■ Task brief: Without the pictures, give the listing below again exactly.

BEGIN

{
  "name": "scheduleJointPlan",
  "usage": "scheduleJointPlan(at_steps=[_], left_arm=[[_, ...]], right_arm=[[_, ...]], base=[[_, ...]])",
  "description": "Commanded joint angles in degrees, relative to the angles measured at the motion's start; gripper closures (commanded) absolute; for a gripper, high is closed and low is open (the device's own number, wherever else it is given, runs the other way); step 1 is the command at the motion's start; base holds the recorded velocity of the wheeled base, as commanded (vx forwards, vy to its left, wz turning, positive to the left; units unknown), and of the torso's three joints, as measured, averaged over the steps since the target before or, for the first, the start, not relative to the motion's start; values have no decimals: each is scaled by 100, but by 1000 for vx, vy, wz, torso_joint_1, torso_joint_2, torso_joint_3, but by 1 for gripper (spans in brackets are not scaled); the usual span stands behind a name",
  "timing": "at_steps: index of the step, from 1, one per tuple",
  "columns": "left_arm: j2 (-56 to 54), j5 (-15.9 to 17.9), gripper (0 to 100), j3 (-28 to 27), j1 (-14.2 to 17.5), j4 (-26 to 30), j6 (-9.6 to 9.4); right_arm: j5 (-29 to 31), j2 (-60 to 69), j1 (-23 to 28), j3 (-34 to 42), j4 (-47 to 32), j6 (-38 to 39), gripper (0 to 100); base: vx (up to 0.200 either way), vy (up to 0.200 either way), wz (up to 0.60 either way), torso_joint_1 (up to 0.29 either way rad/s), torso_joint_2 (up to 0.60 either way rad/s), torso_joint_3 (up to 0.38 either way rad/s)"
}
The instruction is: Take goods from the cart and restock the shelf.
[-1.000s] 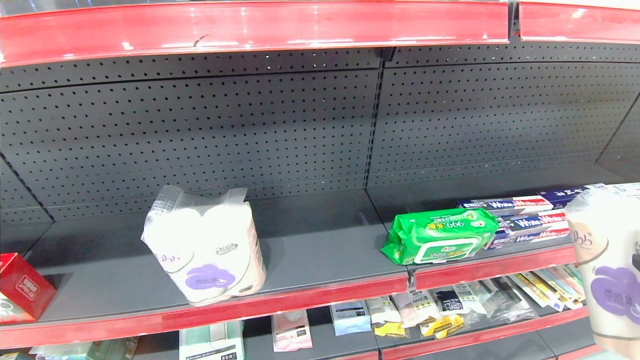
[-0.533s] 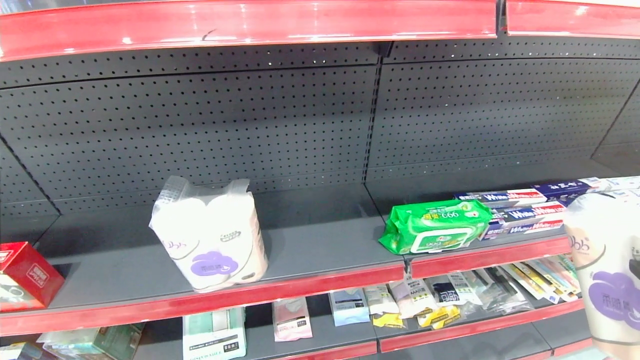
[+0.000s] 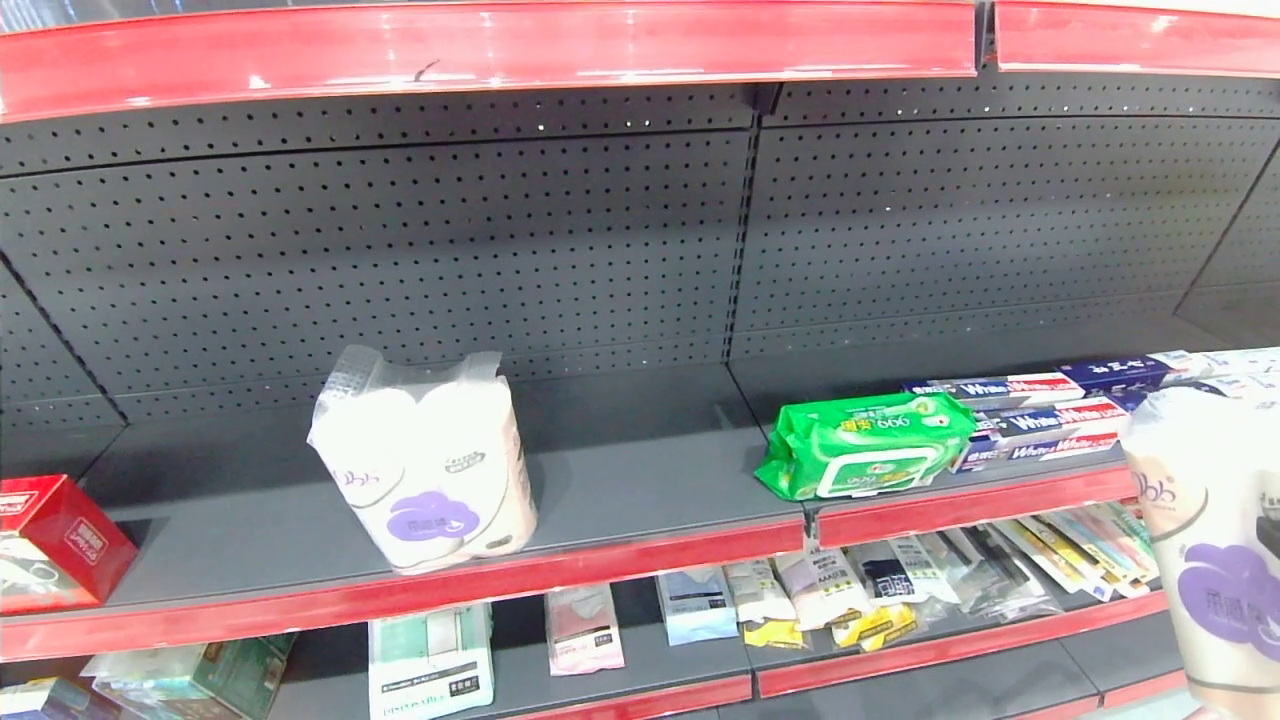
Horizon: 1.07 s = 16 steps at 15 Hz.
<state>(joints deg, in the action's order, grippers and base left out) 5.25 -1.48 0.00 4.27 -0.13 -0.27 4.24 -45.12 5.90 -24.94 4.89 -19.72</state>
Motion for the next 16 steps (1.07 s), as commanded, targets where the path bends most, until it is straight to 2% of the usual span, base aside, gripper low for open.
scheduleJointPlan(at_steps=[1, 10, 12, 15, 16], left_arm=[[20, -2, 0, 0, 4, -4, 0], [20, -2, 0, 0, 4, -4, 0], [20, -2, 0, 0, 4, -4, 0], [20, -2, 0, 0, 4, -4, 0], [20, -2, 0, 0, 4, -4, 0]], right_arm=[[-2, -15, -1, -55, 3, -5, 100], [-73, -67, -124, -336, 3, -14, 100], [-108, -67, -133, -477, 3, -102, 100], [-846, -226, -379, -951, 21, -75, 100], [-916, -647, -616, -1259, 91, -5, 100]], base=[[0, 0, 600, 2, 2, 2], [0, 0, 600, 4, 2, 3], [0, 0, 0, 0, 0, 0], [0, 0, 0, 0, 0, 0], [0, 0, 0, 0, 0, 0]])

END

■ Expected answer:
{
  "name": "scheduleJointPlan",
  "usage": "scheduleJointPlan(at_steps=[_], left_arm=[[_, ...]], right_arm=[[_, ...]], base=[[_, ...]])",
  "description": "Commanded joint angles in degrees, relative to the angles measured at the motion's start; gripper closures (commanded) absolute; for a gripper, high is closed and low is open (the device's own number, wherever else it is given, runs the other way); step 1 is the command at the motion's start; base holds the recorded velocity of the wheeled base, as commanded (vx forwards, vy to its left, wz turning, positive to the left; units unknown), and of the torso's three joints, as measured, averaged over the steps since the target before or, for the first, the start, not relative to the motion's start; values have no decimals: each is scaled by 100, but by 1000 for vx, vy, wz, torso_joint_1, torso_joint_2, torso_joint_3, but by 1 for gripper (spans in brackets are not scaled); the usual span stands behind a name",
  "timing": "at_steps: index of the step, from 1, one per tuple",
  "columns": "left_arm: j2 (-56 to 54), j5 (-15.9 to 17.9), gripper (0 to 100), j3 (-28 to 27), j1 (-14.2 to 17.5), j4 (-26 to 30), j6 (-9.6 to 9.4); right_arm: j5 (-29 to 31), j2 (-60 to 69), j1 (-23 to 28), j3 (-34 to 42), j4 (-47 to 32), j6 (-38 to 39), gripper (0 to 100); base: vx (up to 0.200 either way), vy (up to 0.200 either way), wz (up to 0.60 either way), torso_joint_1 (up to 0.29 either way rad/s), torso_joint_2 (up to 0.60 either way rad/s), torso_joint_3 (up to 0.38 either way rad/s)"
}
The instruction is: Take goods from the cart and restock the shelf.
[-1.000s] 
[-0.533s] 
[+0.000s] 
Horizon: 1.07 s = 16 steps at 15 Hz.
<state>(joints deg, in the action's order, grippers and base left out) 5.25 -1.48 0.00 4.27 -0.13 -0.27 4.24 -45.12 5.90 -24.94 4.89 -19.72</state>
Motion for the next 16 steps (1.07 s), as commanded, targets where the path bends most, until it is straight to 2% of the usual span, base aside, gripper low for open.
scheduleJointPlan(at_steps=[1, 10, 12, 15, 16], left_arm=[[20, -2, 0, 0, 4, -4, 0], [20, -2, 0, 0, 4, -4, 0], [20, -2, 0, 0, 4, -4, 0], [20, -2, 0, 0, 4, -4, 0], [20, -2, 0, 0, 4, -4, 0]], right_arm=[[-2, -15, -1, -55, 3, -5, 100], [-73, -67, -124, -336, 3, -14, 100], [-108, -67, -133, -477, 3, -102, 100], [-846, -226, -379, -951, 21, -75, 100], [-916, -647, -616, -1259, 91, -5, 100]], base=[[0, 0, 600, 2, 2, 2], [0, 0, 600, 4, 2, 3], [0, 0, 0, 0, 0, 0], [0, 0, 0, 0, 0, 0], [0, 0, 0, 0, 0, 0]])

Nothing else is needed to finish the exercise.